Work to complete ▸ Go over the listing below line by line, and return each one holding the string "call".

*** Opening Available data ***

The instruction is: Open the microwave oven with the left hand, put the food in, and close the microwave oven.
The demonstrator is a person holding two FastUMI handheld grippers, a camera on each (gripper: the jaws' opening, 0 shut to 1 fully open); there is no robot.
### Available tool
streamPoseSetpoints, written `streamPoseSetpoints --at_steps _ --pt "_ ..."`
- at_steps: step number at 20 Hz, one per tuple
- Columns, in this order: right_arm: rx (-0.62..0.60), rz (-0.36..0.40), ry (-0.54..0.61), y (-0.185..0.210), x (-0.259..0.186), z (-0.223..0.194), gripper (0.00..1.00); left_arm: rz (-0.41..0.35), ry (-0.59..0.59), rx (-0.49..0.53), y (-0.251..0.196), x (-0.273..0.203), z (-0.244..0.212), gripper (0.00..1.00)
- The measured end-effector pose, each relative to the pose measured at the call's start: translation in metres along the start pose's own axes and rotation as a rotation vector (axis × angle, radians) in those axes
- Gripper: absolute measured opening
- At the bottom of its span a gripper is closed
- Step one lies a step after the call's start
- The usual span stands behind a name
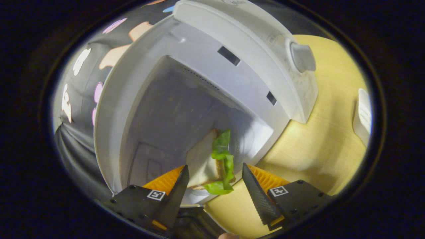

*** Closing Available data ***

Answer ▸
- The measured end-effector pose, each relative to the pose measured at the call's start: translation in metres along the start pose's own axes and rotation as a rotation vector (axis × angle, radians) in those axes
- Step one lies a step after the call's start

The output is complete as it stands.